Exercise details — Each line with the word "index" must appear in the answer, copied from the records.

Dataset items —
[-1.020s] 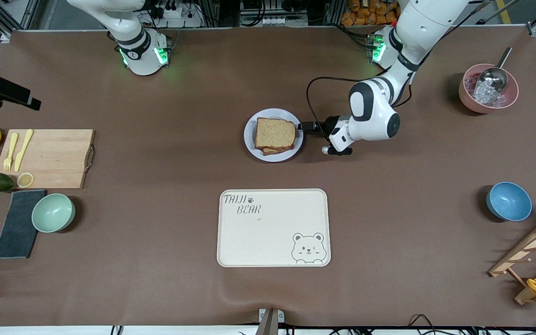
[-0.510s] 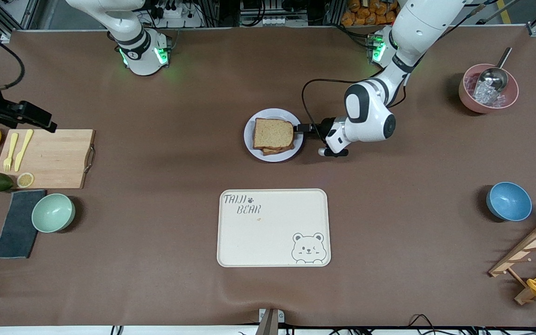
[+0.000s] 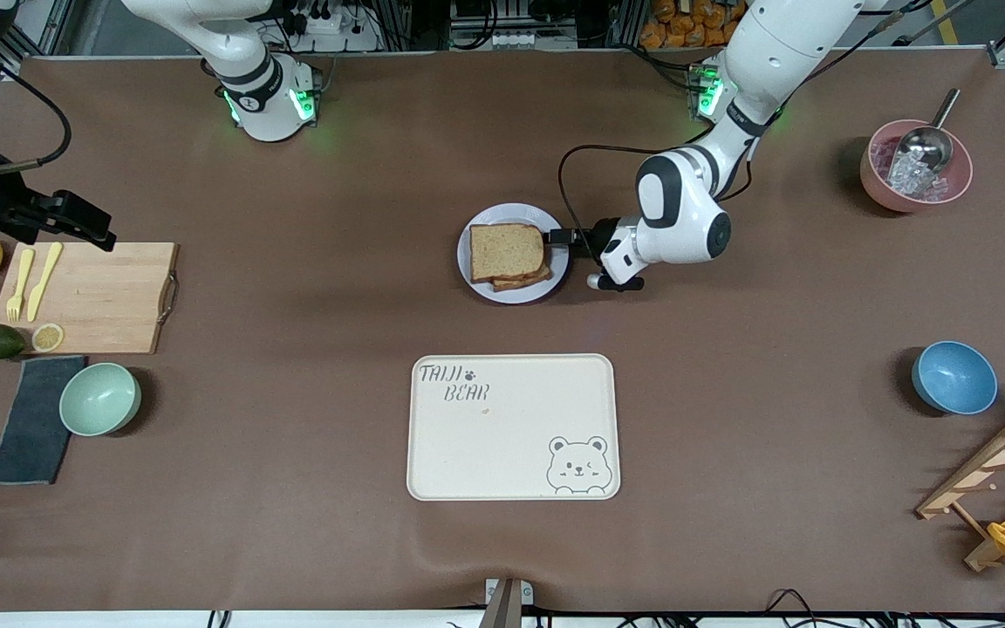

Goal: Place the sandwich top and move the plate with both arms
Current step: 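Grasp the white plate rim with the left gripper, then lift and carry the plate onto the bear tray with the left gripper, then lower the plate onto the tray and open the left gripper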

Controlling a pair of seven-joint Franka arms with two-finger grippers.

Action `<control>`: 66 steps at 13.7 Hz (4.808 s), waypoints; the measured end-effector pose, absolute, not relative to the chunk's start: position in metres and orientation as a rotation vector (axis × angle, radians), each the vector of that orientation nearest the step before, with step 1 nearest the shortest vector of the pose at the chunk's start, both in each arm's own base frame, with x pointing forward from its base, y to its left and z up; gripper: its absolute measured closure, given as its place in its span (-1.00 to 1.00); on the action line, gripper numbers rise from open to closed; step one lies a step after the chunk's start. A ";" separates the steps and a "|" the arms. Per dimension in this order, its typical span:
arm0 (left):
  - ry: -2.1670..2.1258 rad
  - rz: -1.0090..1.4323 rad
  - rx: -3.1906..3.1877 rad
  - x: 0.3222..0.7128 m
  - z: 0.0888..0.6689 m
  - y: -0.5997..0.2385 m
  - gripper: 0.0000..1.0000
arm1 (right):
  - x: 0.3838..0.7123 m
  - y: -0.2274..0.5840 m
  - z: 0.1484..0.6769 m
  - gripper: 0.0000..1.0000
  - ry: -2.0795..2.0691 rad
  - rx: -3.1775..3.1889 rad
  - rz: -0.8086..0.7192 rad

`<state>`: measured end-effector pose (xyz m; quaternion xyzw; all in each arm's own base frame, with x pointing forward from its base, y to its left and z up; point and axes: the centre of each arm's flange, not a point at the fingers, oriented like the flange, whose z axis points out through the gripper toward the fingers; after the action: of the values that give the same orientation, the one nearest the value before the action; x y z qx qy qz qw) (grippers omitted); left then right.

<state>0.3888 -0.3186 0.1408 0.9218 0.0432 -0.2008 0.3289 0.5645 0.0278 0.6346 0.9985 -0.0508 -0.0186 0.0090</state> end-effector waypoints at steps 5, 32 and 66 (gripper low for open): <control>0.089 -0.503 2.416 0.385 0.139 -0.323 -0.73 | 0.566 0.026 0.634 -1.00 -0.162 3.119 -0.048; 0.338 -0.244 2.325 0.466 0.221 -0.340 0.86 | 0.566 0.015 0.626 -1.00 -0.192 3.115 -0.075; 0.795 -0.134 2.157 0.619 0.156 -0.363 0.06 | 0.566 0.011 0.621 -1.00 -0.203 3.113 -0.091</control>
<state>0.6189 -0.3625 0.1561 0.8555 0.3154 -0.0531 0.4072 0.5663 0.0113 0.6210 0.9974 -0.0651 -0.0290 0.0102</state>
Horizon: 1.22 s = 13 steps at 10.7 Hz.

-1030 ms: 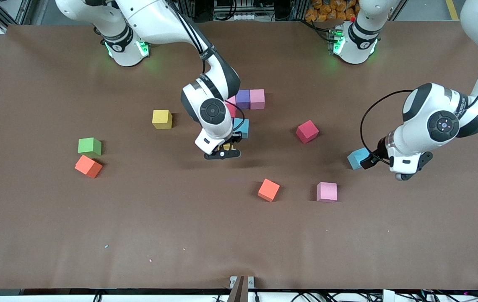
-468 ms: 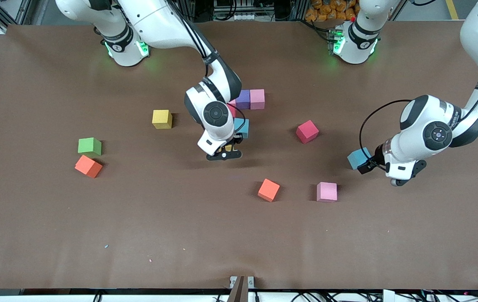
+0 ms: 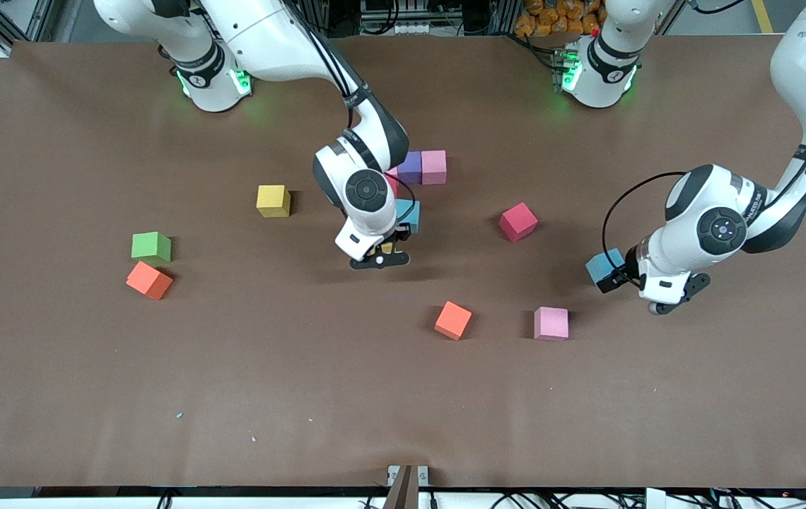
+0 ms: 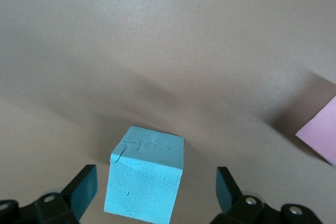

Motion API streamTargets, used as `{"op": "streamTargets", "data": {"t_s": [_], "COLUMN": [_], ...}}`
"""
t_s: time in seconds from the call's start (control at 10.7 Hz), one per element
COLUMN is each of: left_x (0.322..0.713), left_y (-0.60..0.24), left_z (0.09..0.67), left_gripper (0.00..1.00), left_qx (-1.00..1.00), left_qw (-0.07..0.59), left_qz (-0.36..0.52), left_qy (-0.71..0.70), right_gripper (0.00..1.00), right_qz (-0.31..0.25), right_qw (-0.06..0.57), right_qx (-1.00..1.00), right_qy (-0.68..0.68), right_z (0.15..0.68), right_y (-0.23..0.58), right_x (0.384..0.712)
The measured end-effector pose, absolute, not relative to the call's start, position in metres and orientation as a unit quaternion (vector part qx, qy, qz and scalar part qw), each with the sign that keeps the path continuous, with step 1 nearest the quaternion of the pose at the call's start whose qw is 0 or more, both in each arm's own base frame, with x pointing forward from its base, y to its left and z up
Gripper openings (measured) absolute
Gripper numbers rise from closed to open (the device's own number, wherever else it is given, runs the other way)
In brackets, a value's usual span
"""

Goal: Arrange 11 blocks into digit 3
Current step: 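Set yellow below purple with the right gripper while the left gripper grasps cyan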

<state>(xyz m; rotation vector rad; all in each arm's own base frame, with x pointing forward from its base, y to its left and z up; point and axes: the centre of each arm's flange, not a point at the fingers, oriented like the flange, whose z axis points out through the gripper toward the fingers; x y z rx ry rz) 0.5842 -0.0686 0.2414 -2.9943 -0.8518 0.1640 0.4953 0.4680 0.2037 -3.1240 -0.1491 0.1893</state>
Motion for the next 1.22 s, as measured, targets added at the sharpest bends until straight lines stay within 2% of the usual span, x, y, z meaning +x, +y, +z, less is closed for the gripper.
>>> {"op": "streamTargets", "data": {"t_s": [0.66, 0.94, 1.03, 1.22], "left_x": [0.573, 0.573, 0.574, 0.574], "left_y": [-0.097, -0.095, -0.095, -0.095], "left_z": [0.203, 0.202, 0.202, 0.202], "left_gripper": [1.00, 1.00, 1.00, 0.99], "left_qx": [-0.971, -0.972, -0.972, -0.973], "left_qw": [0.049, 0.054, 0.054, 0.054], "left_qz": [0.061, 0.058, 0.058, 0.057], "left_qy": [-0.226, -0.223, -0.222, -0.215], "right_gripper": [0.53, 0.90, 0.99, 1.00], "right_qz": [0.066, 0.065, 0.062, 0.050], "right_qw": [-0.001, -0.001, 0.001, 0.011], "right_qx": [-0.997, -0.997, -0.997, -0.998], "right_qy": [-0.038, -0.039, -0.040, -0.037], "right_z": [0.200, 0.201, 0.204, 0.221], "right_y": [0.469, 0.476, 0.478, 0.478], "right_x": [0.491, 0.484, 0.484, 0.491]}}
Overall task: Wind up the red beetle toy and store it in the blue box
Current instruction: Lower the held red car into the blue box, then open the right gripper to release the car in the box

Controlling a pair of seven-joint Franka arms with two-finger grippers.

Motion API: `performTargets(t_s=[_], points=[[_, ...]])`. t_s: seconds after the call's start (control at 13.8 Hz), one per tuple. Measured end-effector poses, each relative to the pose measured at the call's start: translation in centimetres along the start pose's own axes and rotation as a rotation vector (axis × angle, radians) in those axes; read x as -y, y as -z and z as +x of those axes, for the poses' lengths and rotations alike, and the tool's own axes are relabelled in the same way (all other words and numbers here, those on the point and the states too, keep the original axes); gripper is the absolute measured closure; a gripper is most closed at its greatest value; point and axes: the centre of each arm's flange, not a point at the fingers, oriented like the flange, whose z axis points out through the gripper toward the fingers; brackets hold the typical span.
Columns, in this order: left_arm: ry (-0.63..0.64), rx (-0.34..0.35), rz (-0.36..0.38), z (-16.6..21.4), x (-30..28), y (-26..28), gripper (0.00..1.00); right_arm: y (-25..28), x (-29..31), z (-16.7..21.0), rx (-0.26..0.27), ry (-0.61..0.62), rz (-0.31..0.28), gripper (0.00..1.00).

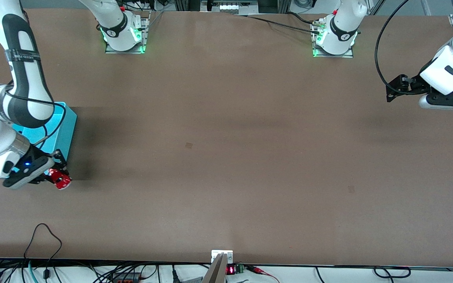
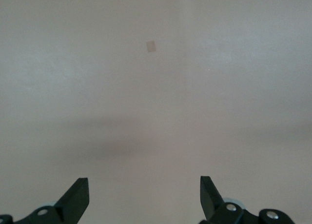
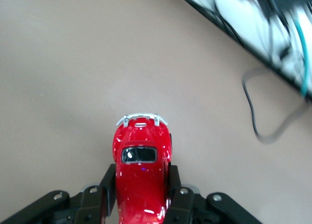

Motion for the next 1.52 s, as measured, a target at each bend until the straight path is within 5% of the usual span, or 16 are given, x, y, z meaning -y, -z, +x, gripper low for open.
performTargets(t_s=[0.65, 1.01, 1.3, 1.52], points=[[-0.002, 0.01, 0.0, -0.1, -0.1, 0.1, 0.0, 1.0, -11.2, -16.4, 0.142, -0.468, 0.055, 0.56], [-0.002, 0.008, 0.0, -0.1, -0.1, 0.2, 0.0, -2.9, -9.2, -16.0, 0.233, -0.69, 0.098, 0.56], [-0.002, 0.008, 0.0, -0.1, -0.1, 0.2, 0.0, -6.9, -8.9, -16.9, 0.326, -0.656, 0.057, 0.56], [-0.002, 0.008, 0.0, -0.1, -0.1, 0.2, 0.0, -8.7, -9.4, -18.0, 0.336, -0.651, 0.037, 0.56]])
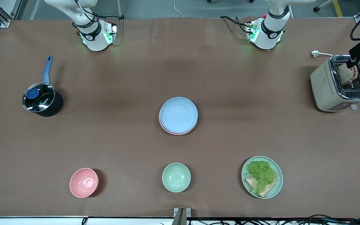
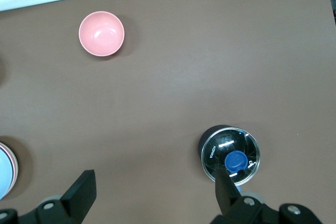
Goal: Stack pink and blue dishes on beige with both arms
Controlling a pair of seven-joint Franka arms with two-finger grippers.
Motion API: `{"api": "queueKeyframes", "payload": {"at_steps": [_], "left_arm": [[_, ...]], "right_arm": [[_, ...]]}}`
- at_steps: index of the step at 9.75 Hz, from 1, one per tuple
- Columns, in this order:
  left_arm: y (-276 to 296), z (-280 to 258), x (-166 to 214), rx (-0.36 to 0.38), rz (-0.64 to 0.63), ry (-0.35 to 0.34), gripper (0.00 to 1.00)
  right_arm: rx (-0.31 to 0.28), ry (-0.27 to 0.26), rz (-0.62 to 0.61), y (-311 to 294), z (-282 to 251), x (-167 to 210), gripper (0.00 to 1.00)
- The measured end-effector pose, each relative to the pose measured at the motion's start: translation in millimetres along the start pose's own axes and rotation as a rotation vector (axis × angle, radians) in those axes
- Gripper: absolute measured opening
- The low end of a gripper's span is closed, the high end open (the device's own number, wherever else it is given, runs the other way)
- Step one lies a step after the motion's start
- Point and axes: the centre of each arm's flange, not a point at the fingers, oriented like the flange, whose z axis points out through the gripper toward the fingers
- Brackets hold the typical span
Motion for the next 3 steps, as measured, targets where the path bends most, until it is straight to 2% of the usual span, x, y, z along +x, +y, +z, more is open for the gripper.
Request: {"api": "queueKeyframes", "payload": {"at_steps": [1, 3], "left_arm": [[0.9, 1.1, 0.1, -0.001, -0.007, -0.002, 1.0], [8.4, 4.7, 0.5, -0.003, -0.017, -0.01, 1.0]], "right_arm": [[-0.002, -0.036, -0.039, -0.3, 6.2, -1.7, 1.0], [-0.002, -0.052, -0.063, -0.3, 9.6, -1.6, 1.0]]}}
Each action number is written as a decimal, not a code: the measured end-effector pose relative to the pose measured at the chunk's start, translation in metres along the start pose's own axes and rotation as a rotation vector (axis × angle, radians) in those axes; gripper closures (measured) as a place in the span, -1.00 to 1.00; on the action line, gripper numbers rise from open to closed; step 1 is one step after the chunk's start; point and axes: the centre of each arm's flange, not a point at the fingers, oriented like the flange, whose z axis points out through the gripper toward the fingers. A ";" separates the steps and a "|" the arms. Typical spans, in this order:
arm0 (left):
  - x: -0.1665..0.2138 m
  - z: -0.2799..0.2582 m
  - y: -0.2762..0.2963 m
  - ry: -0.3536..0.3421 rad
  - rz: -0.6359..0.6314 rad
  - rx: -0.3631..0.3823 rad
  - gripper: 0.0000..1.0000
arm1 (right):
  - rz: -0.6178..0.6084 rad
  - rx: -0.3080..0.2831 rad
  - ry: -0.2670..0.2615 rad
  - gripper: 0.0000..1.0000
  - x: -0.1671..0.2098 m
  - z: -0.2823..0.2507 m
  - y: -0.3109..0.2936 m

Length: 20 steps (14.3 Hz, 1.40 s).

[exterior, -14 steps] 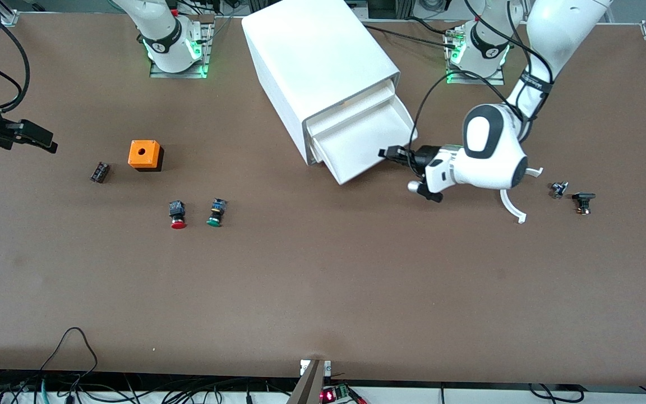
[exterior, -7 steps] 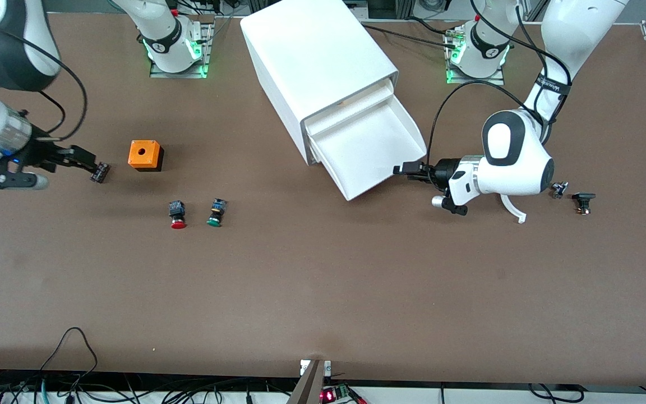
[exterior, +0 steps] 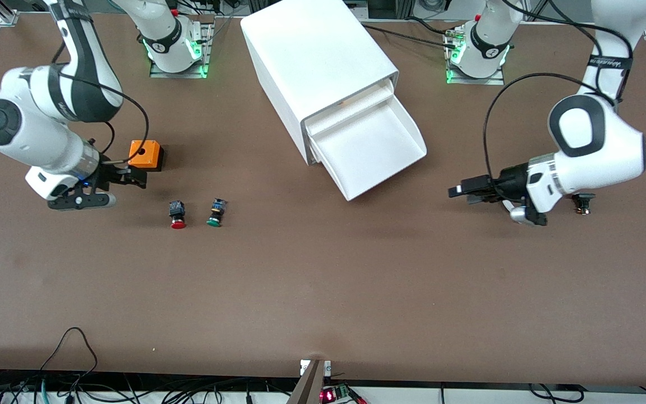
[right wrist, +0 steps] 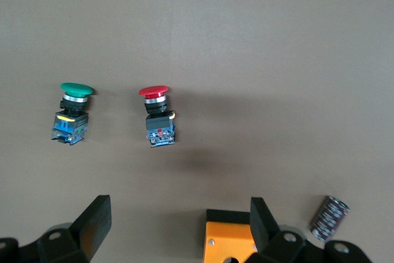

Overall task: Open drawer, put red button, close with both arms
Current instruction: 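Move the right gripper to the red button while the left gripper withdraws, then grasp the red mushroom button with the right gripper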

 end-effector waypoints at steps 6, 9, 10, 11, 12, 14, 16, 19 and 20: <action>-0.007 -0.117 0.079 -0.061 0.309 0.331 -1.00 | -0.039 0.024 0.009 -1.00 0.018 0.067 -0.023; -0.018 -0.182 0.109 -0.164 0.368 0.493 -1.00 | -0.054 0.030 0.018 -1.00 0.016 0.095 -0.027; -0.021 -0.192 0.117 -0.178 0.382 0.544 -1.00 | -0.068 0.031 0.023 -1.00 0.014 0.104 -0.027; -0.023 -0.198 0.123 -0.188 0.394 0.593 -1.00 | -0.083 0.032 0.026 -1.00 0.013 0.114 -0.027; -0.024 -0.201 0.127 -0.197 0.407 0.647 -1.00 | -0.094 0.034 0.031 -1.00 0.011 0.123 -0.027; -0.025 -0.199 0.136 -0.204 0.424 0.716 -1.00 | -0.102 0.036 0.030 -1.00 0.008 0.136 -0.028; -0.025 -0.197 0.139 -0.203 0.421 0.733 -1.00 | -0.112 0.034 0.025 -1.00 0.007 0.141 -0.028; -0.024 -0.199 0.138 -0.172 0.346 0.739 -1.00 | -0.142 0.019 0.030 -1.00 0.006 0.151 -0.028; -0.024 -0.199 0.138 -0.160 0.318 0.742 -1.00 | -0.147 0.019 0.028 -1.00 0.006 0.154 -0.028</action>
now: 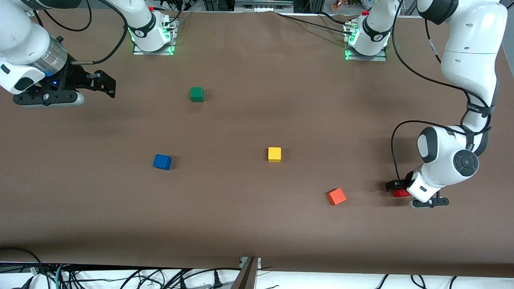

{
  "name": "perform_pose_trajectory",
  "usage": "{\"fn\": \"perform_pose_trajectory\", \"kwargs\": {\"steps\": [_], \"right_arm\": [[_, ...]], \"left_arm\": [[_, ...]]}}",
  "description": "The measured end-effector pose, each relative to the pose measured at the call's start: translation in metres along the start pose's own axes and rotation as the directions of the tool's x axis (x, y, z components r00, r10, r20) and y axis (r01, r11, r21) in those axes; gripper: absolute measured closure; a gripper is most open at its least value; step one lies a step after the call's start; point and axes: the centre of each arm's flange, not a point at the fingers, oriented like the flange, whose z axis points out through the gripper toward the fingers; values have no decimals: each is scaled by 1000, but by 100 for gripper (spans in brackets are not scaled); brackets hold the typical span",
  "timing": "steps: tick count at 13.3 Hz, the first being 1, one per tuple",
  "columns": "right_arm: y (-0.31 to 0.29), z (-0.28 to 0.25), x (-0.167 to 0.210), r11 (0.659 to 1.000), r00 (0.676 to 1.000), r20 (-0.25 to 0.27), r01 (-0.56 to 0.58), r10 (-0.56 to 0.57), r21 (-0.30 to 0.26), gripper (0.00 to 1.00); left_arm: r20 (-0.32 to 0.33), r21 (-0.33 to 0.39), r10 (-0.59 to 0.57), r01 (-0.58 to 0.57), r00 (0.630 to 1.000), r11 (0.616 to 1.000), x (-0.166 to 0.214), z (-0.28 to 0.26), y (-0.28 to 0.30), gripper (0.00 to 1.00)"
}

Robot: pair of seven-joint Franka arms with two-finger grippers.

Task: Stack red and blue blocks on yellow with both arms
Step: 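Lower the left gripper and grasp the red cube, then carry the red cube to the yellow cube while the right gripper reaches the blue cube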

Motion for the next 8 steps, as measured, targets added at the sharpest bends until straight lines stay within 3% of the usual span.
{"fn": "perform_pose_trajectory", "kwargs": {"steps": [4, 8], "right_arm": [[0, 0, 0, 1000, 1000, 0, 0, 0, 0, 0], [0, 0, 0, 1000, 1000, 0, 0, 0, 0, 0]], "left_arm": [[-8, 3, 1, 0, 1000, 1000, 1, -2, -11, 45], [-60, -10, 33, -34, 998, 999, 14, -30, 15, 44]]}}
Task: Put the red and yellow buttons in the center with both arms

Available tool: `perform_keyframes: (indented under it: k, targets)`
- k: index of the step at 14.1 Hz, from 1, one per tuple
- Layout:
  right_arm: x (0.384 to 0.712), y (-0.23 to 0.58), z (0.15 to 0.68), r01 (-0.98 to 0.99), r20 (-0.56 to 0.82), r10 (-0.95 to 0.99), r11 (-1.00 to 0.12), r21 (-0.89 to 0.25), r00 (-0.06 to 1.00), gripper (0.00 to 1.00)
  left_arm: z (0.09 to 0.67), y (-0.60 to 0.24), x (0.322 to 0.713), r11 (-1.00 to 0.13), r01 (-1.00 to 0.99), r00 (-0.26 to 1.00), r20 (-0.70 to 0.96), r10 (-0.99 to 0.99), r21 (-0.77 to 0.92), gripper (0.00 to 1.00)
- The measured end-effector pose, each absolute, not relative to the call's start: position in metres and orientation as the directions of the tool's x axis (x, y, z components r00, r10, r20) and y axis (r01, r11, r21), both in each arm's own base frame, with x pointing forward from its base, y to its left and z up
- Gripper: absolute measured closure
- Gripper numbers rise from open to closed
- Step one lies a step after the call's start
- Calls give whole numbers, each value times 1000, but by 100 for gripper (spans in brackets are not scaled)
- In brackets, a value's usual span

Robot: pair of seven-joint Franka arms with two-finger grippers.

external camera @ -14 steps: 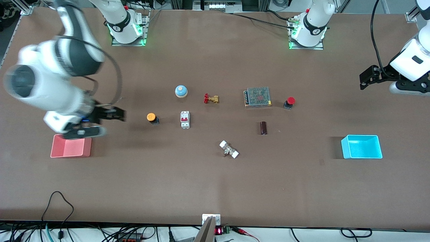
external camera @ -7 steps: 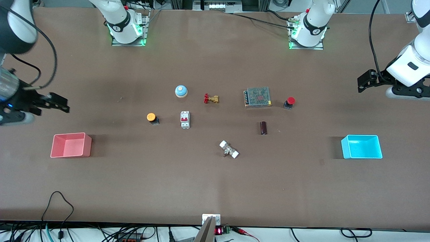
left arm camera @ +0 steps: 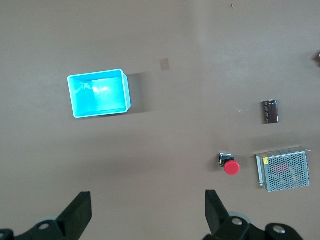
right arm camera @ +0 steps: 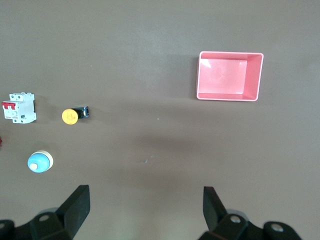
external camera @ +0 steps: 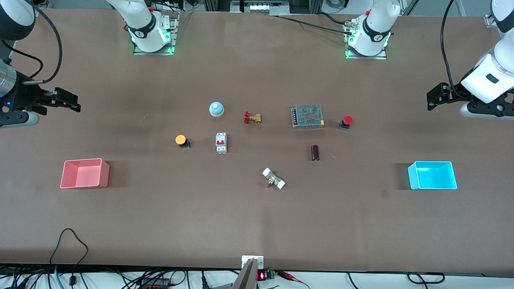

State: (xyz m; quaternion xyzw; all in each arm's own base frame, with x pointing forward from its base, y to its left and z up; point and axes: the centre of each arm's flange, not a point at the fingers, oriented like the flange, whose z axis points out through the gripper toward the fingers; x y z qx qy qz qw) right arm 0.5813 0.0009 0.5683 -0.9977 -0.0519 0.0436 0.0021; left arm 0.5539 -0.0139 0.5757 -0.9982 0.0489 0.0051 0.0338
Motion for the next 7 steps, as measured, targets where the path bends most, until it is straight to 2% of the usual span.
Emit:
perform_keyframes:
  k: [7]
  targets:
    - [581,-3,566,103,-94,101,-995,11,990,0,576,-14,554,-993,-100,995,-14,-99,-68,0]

Result of this task —
- at_steps: index of the step at 9.75 Hz, from 1, one per tuple
- k: index of the step at 14.1 Hz, from 1, one per tuple

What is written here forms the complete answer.